Красивые древние слова стучатся меж моим чревом и сердцем: «Даже если бы я сию же ночь была с мужем и потом родила сыновей…» [7] С мужем? С моим мужчиной? С тобой?
Они помногу гуляли тогда. Первое время — вдвоем, потом — с сыном. Вначале сын плыл, ворочаясь в ее чреве. Потом он спал на ходу, завернутый в большой платок, который она перевязывала через плечи на груди. А еще позже — сидел в рюкзаке, который отец сшил для него в кожевенной мастерской своей части, на сборах резервистов. Сшил и носил на спине. Той самой спине, на которую она смотрит сейчас.
7
Руф. 1,11–12.
Воспоминание картинкой наплывает на ее скорые на слезу глаза: сын маленьким всадником на спине отца. Отец ржет и скачет, как лошадь, а мать в тревоге спешит за ними: «Осторожней! Ну прошу тебя! Ему же страшно! Он сейчас упадет!»
Не сбылось ее пророчество. Малышу было страшно, но он наслаждался этим страхом, как это часто бывает с детьми. Он смеялся. Он рос. Он встал на ноги. Он делал первые шаги. Падал, по обычаю всех малышей, и поднимался, по обычаю всех малышей. И уже тогда у него проглядывал легкий отцовский шаг — в том, как он ступал, как спотыкался, как улыбался, как поднимался.
На первых порах они гуляли с ним неподалеку, к востоку от мошавы, в полях, что заросли маками и хризантемами, и дальше — в сторону полос льна, что пятнами розовели на горке за рощей авокадо. А позже шли с ним на север, к потаенному пруду, к тому маленькому, укрытому от всего мира водоему, где они спасались от летней жары и где старший брат когда-то учил ее плавать и нырять, еще в те годы, когда он был мальчишкой, а она малолетней девчонкой. А еще позже, когда малыш зашагал совсем уверенно, они взяли его в вади дедушки Зеева. Так в их семье называлось то вади, где росло большое рожковое дерево — «дедушкин большой харув», на языке семьи.
Там, в этом вади, они с братом гуляли, когда сами были детьми.

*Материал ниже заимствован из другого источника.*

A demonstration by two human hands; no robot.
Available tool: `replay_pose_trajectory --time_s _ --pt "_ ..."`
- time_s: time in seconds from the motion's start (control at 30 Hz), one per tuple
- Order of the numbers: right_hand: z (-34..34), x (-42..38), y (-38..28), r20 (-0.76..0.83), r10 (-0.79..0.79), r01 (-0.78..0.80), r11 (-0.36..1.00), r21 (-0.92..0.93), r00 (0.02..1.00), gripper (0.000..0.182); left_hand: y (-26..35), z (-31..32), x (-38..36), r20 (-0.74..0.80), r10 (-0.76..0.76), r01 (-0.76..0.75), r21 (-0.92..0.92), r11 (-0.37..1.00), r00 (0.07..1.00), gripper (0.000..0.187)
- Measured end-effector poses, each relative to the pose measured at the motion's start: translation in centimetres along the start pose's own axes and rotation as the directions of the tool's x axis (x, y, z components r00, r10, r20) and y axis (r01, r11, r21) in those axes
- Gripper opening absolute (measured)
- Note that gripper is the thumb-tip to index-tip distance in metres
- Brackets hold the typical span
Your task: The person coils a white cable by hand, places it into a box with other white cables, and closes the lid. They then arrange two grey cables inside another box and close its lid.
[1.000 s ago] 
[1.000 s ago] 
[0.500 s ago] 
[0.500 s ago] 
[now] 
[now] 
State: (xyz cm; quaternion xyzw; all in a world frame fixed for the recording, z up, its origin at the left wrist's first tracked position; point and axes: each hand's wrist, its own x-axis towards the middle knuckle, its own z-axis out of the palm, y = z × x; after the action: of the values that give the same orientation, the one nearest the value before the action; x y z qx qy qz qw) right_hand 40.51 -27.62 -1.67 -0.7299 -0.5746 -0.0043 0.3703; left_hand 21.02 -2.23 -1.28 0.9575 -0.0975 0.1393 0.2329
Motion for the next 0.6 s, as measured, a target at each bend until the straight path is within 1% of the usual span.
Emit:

Там дед учил их распознавать дикие цветы и собирать их семена. Под этим харувом он впервые рассказал им сказку, которую она со временем записала для своего сына. Сказку о первобытном человеке, который жил в пещере неподалеку. В небольшой пещере, где в глубине есть яма, куда порой проваливается какая-нибудь заблудившаяся овца или коза, и тогда из этой ямы поднимается ужасное зловоние.
Из этого дедушкиного вади они шли потом с мужем, переходя из одной долины в другую, поднимаясь и спускаясь, забирая всё северней, как говорил он на своем армейском сленге, пока не приходили в такие места, куда еще не ступала нога человека. Им нравилось до одури обжиматься там на траве, и у них уже появилось в этих местах несколько укромных уголков. А с сыном они шли оттуда еще дальше и выше, на самый гребень хребта, по ту сторону которого открывался широко распахнутый мир, для них — знакомый и радостный, а для сына — чужой и далекий, чудный и влекущий: ну же, малыш, шагни, подойди поближе, не бойся. Шагни еще, стань на край, вдохни, втяни, вбери весь этот простор в жадные ячейки детской памяти.
А еще позже эти двое, отец с сыном, стали ходить в те же места одни, без нее. «Прогулки парней», — говорил он, усмехаясь. А однажды добавил: «Девчонки не приглашаются».
Так он сказал, а я только усмехнулась. Не провидела будущего, и не удостоена была той хваленой интуиции, того таинственного предчувствия, которое обычно приписывают женщинам, особенно матерям. Даже в день беды не предчувствовала ничего.
«Прогулки парней». Только они вдвоем. Маленькому мужчине положено научиться у большого мужчины всем тем глупостям, которым отец обязан научить сына: как развести костер, как ходить босиком по земле, как опознать растения, из листьев которых можно заварить чай. Женщины могут лишь вопрошать, со страхом или с насмешкой: «А что, если он наступит на осколок стекла?» Или: «А что, если появится змея?» Или: «Даже дедушка Зеев всегда ходит в высоких сапогах».